Iglesia

Papa: Que la inclusión de personas sordas se convierta en mentalidad y cultura

El papa Francisco envió un mensaje al Ente Nacional de Sordos (ENS) de Italia, con motivo de los 60 años del Día Internacional de las Personas Sordas, en el que pidió que la inclusión de las personas con esta discapacidad se convierta en “mentalidad y cultura”.

Tras saludarlos cálidamente, expresó su voluntad de agradecer al Señor por el testimonio de dicha Asociación, y también “de tantos hombres y mujeres de buena voluntad que se comprometen en combatir la exclusión y la cultura del descarte para defender y promover, el valor de la vida de cada ser humano y, en particular, la dignidad de las personas sordas”.

La historia del ENS está hecha por personas que creyeron en la unidad, la solidaridad, en el compartir objetivos comunes, en la fuerza de ser comunidad dentro de un largo camino jalonado de progresos, sacrificios y batallas diarias. Una historia hecha por aquellos que no se dieron por vencidos y siguieron creyendo en la autodeterminación de las personas sordas. Es un gran resultado si pienso en las muchas personas sordas y en sus familiares que, enfrentados al desafío de la discapacidad, ya no se sienten solos.

Tras reconocer los avances en diversos campos de las últimas décadas, y la profundización de la cultura del descarte, entre cuyas víctimas se encuentran las personas más vulnerables, los niños, los ancianos, los jóvenes que pierden el sentido de la vida, el Pontífice se centró en el valor de la dimensión asociativa:

“Las asociaciones como la de ustedes, -gracias a Dios en Italia no son pocas-, animan a todos a formar comunidad; de hecho, a ser comunidad, a acogernos mutuamente con nuestros límites y nuestros esfuerzos, pero también con nuestras alegrías y nuestras sonrisas. ¡Porque todos tenemos capacidades y límites!”, destacó.

El pontífice consideró que el desafío es que la inclusión se convierta en “mentalidad y cultura”, y que “los legisladores y gobernantes no dejen de brindar su apoyo consistente y concreto a esta causa”.

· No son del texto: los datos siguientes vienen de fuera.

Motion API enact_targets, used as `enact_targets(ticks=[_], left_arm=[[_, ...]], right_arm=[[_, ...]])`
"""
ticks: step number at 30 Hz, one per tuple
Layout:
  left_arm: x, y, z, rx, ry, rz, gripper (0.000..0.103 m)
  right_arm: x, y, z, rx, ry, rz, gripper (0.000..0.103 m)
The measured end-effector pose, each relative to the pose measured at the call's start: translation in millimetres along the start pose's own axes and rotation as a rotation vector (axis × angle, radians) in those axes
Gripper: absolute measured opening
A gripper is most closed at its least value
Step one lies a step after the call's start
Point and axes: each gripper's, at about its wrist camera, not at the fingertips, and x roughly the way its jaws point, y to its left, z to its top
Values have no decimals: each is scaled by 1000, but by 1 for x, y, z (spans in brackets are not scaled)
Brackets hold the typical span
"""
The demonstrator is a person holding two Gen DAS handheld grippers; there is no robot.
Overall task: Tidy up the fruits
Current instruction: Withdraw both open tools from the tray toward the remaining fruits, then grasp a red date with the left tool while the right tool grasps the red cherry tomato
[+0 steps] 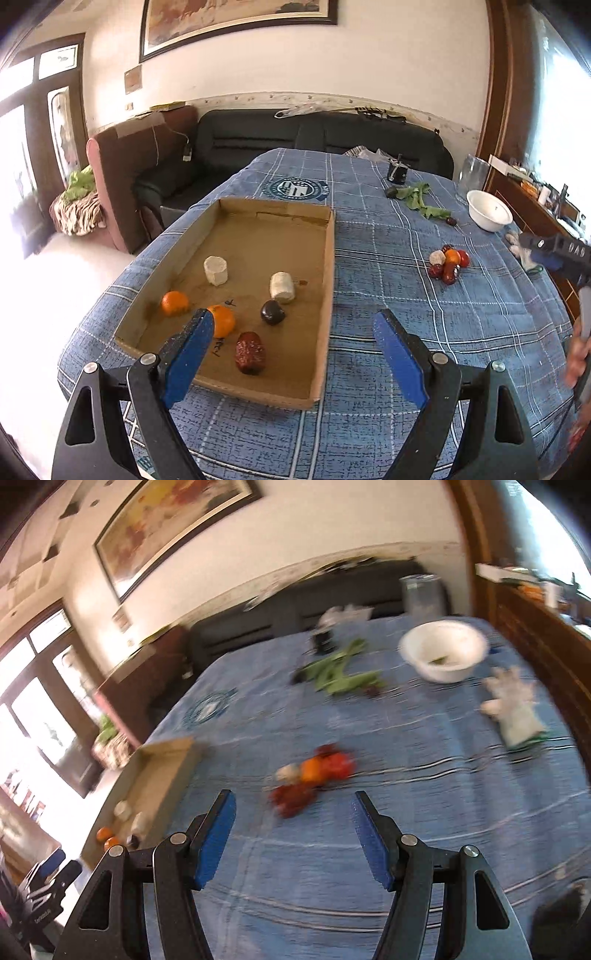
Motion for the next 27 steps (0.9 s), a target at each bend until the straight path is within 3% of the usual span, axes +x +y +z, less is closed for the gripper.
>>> enact_targets(ticks=[5,9,18,22,27], left_arm=[[4,-17,3,22,14,-38,88],[10,-33,6,27,32,-93,88],[34,-81,1,134,78,-150,88],[49,-91,-2,141,108,-173,88],[65,-89,-6,118,158,-192,88]], right_arm=[[-13,-34,20,46,-19,-54,69],[-6,-45,19,63,6,-39,74],[63,-34,5,53,105,9,74],[97,-13,11,-18,129,-13,73],[144,4,19,-36,173,-61,58]])
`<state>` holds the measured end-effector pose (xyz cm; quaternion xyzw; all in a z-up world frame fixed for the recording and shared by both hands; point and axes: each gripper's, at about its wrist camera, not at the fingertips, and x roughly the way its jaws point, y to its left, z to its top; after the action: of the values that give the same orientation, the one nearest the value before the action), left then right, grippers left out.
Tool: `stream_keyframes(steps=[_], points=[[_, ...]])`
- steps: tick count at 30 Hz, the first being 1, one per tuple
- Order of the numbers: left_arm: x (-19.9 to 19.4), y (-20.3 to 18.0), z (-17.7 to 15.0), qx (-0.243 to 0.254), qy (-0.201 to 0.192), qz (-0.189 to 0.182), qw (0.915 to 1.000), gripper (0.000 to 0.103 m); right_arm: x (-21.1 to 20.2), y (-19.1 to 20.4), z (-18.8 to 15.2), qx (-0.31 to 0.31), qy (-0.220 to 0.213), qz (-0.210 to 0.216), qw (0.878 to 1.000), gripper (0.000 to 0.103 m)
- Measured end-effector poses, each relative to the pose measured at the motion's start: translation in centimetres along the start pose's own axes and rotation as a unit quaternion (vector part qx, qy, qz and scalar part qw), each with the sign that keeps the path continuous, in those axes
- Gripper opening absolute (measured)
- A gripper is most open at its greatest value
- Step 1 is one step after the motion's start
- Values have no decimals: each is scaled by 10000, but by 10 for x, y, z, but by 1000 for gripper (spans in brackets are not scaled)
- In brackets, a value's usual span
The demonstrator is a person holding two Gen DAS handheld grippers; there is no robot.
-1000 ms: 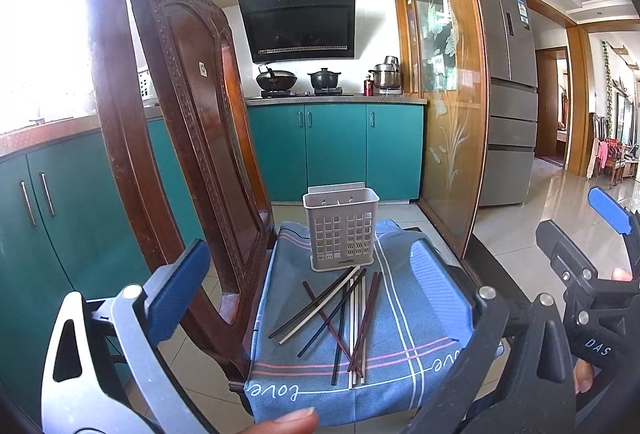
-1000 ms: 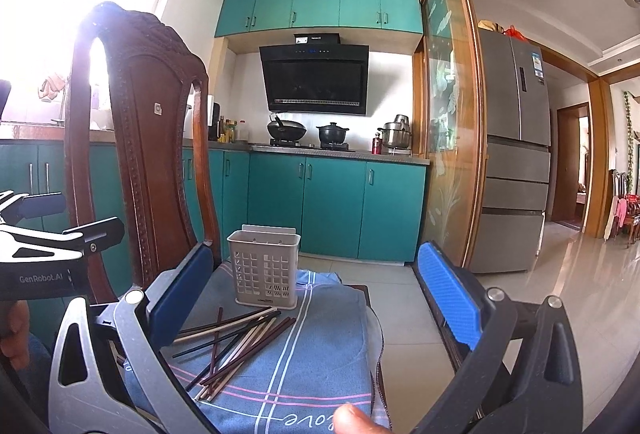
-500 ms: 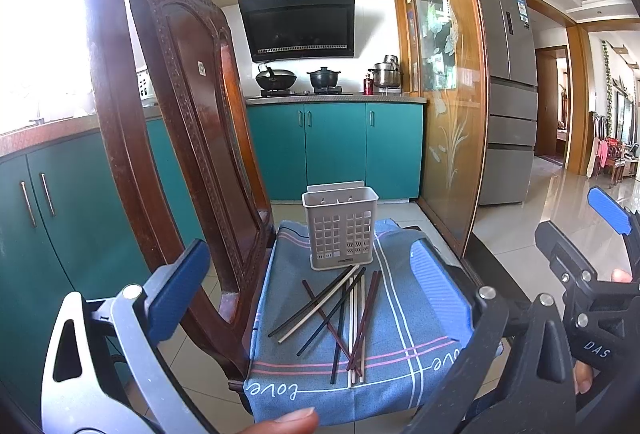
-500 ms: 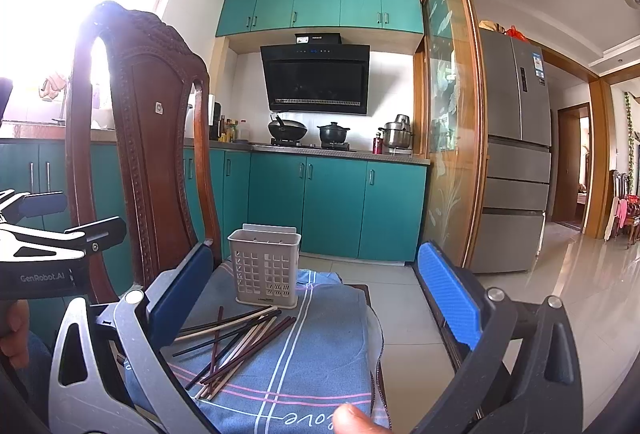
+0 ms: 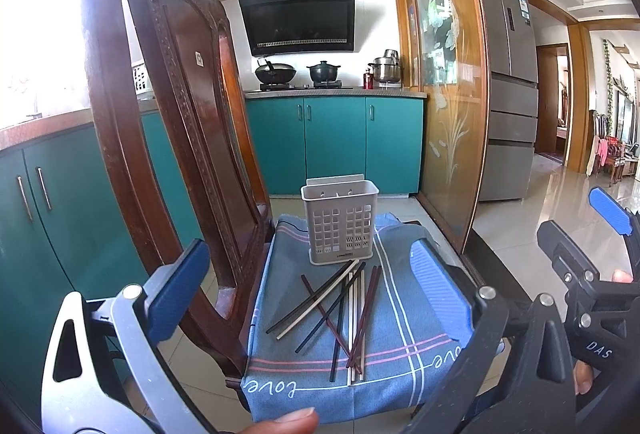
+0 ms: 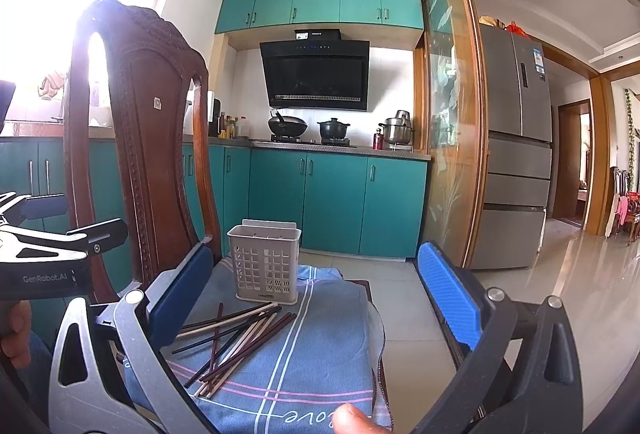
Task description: Organize utensils
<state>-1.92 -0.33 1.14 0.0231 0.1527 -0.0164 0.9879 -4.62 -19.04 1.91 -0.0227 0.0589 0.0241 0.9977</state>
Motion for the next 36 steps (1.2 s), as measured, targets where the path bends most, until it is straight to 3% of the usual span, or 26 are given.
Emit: stream_keyframes(steps=[14,21,24,26,30,31,33,35,36], points=[[8,-3,-2,14,72,-7,10000,100,5,-4,-4,64,59,-14,10000,100],[29,-3,-8,34,343,-1,9994,100,17,-10,-10,-16,265,-11,9996,100],[44,-3,-10,72,536,-138,9984,100,36,-18,-17,-65,633,133,9979,100],[60,-3,-9,104,702,-270,9971,100,62,-31,-27,110,1120,361,9930,100],[100,-6,-7,207,1103,-645,9916,99,119,-55,-64,573,2142,923,9707,97],[108,-8,-7,273,1145,-685,9907,96,129,-58,-72,589,2297,1017,9661,89],[134,-14,-6,464,1314,-749,9874,77,148,-61,-86,611,2574,1044,9587,79],[169,-19,-6,626,1666,-776,9810,47,167,-62,-98,593,2818,1112,9512,66],[179,-21,-7,664,1752,-783,9792,43,175,-62,-102,578,2901,1159,9482,65]])
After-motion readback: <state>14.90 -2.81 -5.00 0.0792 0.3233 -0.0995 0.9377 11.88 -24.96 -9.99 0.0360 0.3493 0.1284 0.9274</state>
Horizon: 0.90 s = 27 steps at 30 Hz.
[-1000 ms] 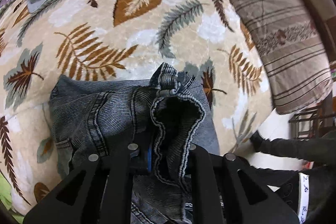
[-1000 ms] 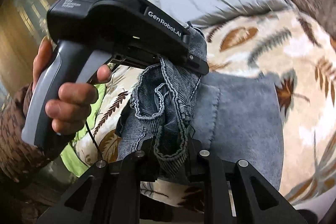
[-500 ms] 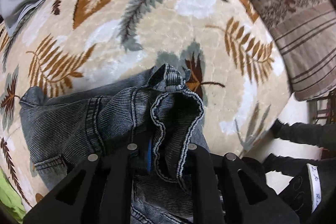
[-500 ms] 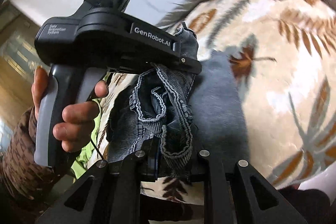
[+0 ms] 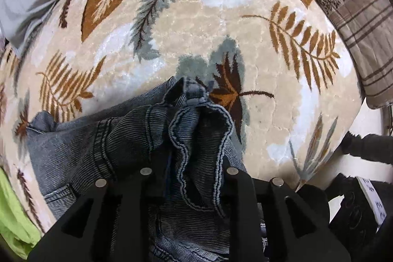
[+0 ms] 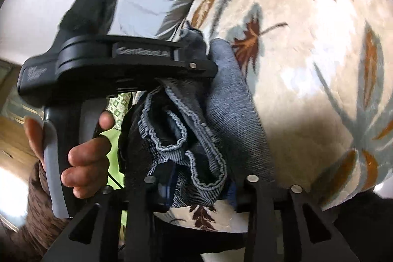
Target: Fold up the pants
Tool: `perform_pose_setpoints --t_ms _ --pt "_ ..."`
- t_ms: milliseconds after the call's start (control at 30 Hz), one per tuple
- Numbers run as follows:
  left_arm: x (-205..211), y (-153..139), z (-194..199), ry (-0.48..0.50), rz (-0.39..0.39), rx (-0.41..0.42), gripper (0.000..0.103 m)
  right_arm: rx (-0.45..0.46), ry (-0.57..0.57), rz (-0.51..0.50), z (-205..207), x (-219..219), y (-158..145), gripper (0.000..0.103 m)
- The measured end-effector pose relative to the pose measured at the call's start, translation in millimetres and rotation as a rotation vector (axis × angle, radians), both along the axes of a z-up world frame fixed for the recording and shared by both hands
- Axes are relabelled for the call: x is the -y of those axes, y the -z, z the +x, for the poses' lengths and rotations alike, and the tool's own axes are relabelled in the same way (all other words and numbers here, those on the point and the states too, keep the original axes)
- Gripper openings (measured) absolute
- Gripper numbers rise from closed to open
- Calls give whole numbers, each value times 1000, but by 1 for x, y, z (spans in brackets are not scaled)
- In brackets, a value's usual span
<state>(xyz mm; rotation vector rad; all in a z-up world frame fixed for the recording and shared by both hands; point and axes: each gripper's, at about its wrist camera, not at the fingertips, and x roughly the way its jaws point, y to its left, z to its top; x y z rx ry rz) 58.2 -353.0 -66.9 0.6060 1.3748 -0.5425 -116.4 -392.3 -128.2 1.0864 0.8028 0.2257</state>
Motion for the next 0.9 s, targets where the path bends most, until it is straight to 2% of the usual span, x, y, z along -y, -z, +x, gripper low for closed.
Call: perform_pose_setpoints --t_ms 100,133,267,333,400,433,533,633,733,900 --pt "0 -11 1 -7 -12 -3 23 5 -6 4 -4 3 -4 46" --pt "-2 -18 3 -18 -33 -12 23 7 -8 -3 -3 6 -5 51" --pt "-16 -53 18 -91 -163 -49 25 4 19 -57 -18 17 -14 61" --pt "-25 -72 22 -112 -212 -33 25 4 41 -75 -27 22 -17 61" --pt "-38 -90 25 -122 -245 9 33 18 76 -92 -36 29 -24 61" --pt "-51 -99 27 -132 -265 28 37 29 92 -97 -39 34 -27 61" --pt "-99 -113 33 -209 -338 50 41 51 108 -121 -32 45 -40 63" --pt "-155 -106 37 -319 -416 17 47 68 94 -144 -11 48 -48 66" --pt "-197 -84 32 -402 -454 -43 48 62 64 -137 24 47 -48 67" --pt "-223 -47 32 -494 -490 -154 48 -1 57 -150 68 46 -40 68"
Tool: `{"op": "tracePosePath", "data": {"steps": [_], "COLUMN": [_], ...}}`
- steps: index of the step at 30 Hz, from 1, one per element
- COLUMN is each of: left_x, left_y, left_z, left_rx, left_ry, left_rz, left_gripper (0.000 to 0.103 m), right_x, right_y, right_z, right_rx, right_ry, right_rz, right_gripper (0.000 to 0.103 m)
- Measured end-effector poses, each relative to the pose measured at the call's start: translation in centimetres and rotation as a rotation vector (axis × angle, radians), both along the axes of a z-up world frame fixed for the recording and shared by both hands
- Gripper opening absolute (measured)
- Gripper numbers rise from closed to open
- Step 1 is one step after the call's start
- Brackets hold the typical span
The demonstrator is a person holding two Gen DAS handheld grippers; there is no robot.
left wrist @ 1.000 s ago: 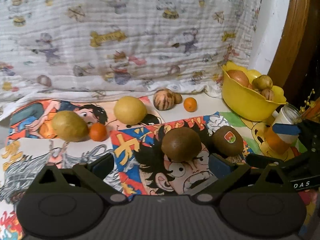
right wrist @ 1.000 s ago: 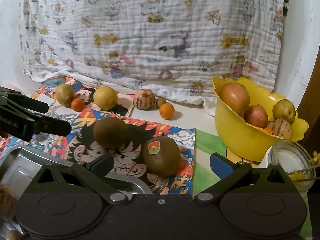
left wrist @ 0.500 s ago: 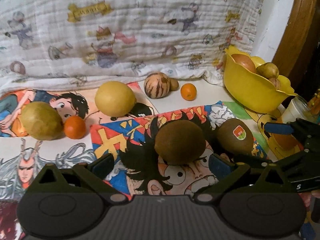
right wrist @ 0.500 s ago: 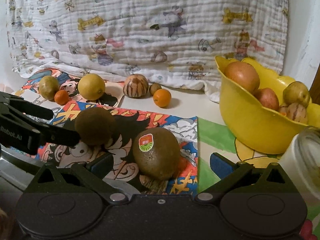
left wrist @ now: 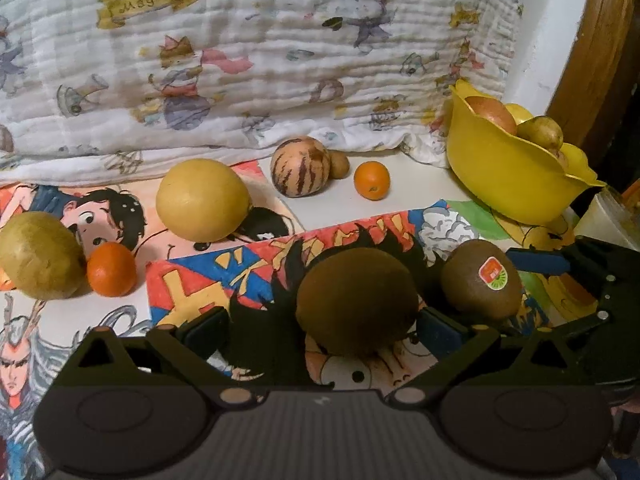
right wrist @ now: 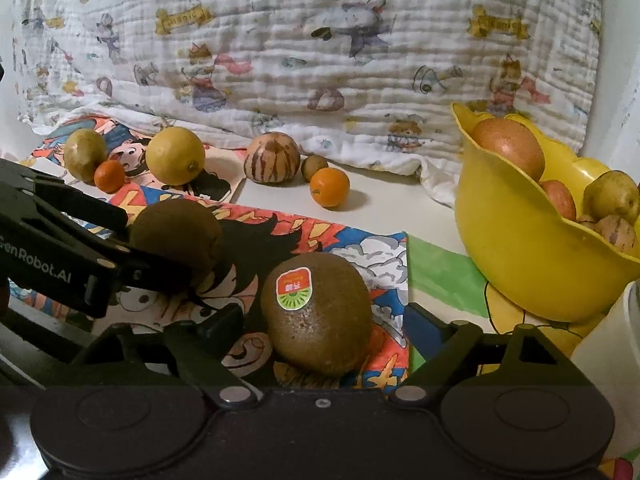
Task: Organize fruits
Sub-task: 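Close the left tool on the large kiwi while the right tool grasps the stickered kiwi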
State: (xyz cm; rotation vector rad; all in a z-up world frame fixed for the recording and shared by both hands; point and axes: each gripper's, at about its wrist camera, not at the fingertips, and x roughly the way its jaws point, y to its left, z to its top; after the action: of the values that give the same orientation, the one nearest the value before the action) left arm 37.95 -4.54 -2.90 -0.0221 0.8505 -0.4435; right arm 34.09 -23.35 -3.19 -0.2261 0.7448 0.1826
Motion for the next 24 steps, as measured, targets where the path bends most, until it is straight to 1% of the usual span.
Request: {"op": "tracePosePath", "data": {"steps": [4, 7, 10, 14, 16, 19, 24], "left_x": [0.14, 0.2, 0.24, 0.21, 0.17, 0.03, -0.54], "left_y": [-0.09, -0.19, -0.31, -0.47, -0.55, -0.78, -0.5], "left_z": [-0.06, -0.04, 0.0, 0.02, 0.06, 0.17, 0.42], "left_rx": [-0.011, -0.027, -0.038, -0.053, -0.067, -0.057, -0.053], "left_ry": [-0.011, -0.012, -0.014, -0.012, -0.004, -0.001, 0.014], "left_rz": [-0.011, -0.023, -0.039, -0.065, -0.082, -0.079, -0.056], "left_gripper": [0.098, 0.092, 0.085, 0.074, 0.066, 0.066, 0.065], "right_x": [0.2, 0.27, 0.27, 0.25, 0.2, 0.03, -0.66], "right_y": [0.13, 0.31, 0.42, 0.34, 0.19, 0.09, 0.02], "right_z": [-0.11, -0.21, -0.21, -0.18, -0.17, -0.15, 0.18], "right_rx": [-0.001, -0.002, 0.008, 0.008, 0.015, 0.021, 0.058], "right_ry": [-0.006, -0.007, -0.006, -0.014, -0.016, -0.023, -0.047], "right_rz": [0.014, 0.024, 0.031, 0.023, 0.023, 0.026, 0.054], "right_gripper": [0.08, 0.073, 0.065, 0.06, 0.059, 0.059, 0.058]}}
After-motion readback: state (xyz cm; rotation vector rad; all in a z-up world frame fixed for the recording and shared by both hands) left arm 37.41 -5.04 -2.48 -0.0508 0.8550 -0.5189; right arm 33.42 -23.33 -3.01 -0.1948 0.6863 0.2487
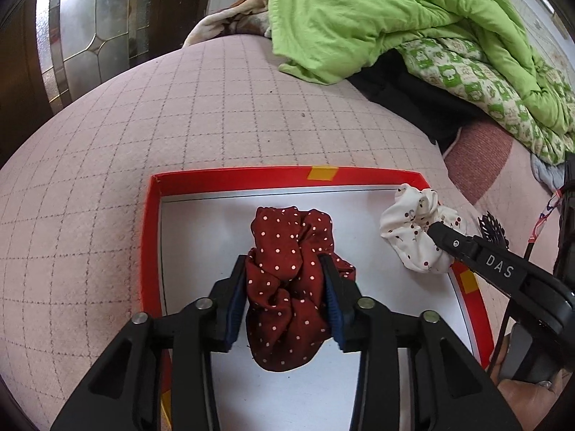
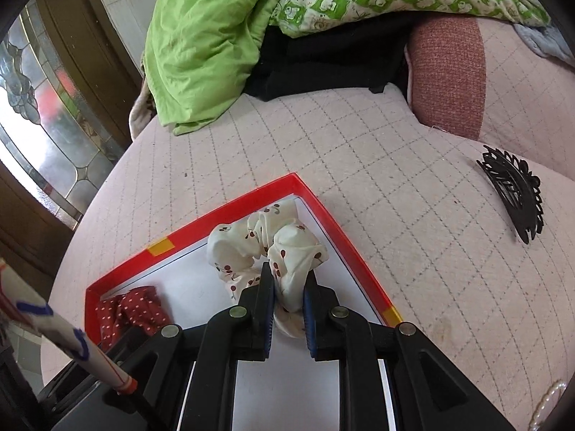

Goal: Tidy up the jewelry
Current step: 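Carry both scrunchies into the red box tray and lower them inside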

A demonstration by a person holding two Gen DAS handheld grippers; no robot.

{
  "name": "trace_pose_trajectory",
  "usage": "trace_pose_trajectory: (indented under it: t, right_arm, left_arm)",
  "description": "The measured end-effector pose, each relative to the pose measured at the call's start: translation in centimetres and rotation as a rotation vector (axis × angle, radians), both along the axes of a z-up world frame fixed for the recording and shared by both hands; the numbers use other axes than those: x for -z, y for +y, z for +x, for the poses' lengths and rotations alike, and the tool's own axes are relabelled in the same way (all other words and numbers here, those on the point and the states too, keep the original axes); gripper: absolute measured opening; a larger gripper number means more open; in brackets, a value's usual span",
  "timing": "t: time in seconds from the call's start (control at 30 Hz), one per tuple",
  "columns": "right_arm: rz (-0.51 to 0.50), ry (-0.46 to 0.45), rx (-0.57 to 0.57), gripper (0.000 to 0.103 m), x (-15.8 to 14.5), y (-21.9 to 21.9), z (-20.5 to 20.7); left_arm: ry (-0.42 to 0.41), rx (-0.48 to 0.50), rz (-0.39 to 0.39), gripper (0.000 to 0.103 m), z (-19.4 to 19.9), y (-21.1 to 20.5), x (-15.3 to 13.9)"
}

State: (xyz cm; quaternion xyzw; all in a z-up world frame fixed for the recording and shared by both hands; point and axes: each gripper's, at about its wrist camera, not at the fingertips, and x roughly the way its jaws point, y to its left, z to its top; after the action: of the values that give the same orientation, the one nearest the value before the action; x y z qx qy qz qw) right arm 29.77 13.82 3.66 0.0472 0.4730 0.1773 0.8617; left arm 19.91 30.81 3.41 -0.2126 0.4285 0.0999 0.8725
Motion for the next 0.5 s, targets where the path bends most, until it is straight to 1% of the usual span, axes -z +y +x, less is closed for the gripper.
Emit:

“Entre los derechos que deben garantizarse no hay que olvidar los del estudio, el trabajo, la vivienda, el acceso a la comunicación. Por eso, mientras se lucha con tenacidad contra las barreras arquitectónicas, hay que comprometerse para derribar todas las barreras que impiden la posibilidad de relacionarse y encontrarse con autonomía y de alcanzar una cultura y una práctica de inclusión verdaderas. Esto se aplica tanto a la sociedad civil como a la comunidad eclesial”, puntualizó.

Luego de ponderar la conquista de las personas que alcanzaron su posición social y profesional con gran dificultad debido a la sordera, recordó que el primer lugar de inclusión es la familia:

Por lo tanto, también en este caso, las familias con personas sordas son protagonistas de la renovación de la mentalidad y del estilo de vida. Lo son tanto como destinatarias de servicios que, con todo derecho, reclaman de las instituciones competentes que como sujetos de acción promocional en los ámbitos civil, social y eclesial.

Francisco reconoció la labor desarrollada para aumentar la acogida, la inclusión, el encuentro y la solidaridad, pero manifestó que aún queda mucho por hacer de cara a la promoción de las personas sordas, “superando el aislamiento de muchas familias y rescatando a aquellos que todavía son objeto de discriminación inaceptable”. “Que mi oración y mi bendición los acompañen en este compromiso renovado”, les dijo.